▶ _WHAT THE EXERCISE ASKS_: Pull out every line below that holds the word "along".

##### SOURCE MATERIAL #####

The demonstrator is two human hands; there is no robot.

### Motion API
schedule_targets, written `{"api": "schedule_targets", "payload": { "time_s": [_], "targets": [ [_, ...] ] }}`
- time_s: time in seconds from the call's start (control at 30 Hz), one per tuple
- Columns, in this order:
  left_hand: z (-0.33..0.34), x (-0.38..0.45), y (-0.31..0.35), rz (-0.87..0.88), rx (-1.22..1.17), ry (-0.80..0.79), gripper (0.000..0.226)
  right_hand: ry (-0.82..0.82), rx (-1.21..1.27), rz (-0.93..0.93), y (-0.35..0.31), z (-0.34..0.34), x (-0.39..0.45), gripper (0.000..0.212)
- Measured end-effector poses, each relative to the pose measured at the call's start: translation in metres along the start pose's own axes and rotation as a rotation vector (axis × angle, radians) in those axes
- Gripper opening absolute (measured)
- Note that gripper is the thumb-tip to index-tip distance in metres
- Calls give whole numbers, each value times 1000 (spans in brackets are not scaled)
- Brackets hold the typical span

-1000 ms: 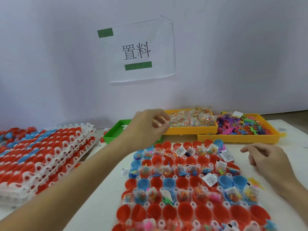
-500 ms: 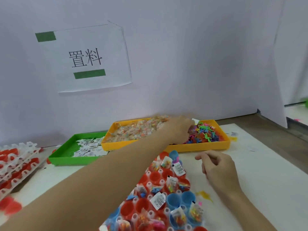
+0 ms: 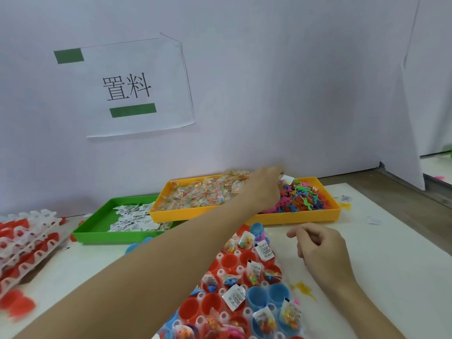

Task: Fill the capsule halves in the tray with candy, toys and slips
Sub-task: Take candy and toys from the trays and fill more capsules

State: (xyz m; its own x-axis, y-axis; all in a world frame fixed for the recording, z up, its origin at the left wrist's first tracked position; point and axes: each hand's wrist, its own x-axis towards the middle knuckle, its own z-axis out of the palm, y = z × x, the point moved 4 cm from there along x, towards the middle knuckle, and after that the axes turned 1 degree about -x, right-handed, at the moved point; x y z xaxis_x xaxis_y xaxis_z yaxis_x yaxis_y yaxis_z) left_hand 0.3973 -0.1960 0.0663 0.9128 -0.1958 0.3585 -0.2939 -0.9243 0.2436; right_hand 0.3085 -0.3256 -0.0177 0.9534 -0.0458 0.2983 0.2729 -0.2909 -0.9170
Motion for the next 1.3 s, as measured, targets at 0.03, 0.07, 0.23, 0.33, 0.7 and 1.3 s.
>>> {"api": "schedule_targets", "payload": {
  "time_s": [0.03, 0.07, 0.23, 0.33, 0.7, 1.3],
  "targets": [
    [-2, -2, -2, -9, -24, 21, 25, -3, -4, -1, 0, 0, 0, 30],
    [-3, -5, -4, -23, -42, 31, 21, -4, -7, -1, -1, 0, -1, 31],
    [-6, -13, -11, -90, -108, 63, 14, -16, -26, -2, -1, 0, -1, 32],
    [-6, -13, -12, -132, -149, 99, 18, -13, -26, 7, 0, 0, 0, 32],
    [-8, -10, -16, -214, -329, 203, 13, -16, -36, 10, 0, 1, 1, 32],
    [-100, -147, -87, -534, -1089, 248, 8, -37, -28, -19, -2, -3, 0, 30]
  ]
}}
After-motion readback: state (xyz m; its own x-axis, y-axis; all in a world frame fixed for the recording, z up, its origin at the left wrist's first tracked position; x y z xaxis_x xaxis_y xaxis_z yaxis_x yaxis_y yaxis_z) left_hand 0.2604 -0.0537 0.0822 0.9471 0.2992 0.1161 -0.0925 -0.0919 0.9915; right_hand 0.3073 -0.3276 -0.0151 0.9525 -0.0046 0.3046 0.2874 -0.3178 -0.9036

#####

▶ _SOLUTION FOR THIS PROBLEM_:
- Measured end-effector poses, each relative to the pose measured at the call's start: translation in metres along the start pose's own axes and rotation as a rotation vector (axis × angle, radians) in those axes
State: (xyz m; its own x-axis, y-axis; all in a world frame fixed for the recording, z up, its origin at the left wrist's first tracked position; point and axes: each hand's wrist, its own x-axis towards the middle knuckle, its own z-axis out of the palm, y = z × x, the point moved 4 cm from there along x, towards the middle knuckle, and after that the axes turned 1 degree about -x, right-handed, at the moved point; x y z xaxis_x xaxis_y xaxis_z yaxis_x yaxis_y yaxis_z) left_hand 0.3973 -0.1960 0.0663 0.9128 -0.1958 0.3585 -0.2939 -0.9243 0.2436; right_hand 0.3085 -0.3256 -0.0177 0.9534 -0.0458 0.2983 0.2729 -0.2909 -0.9170

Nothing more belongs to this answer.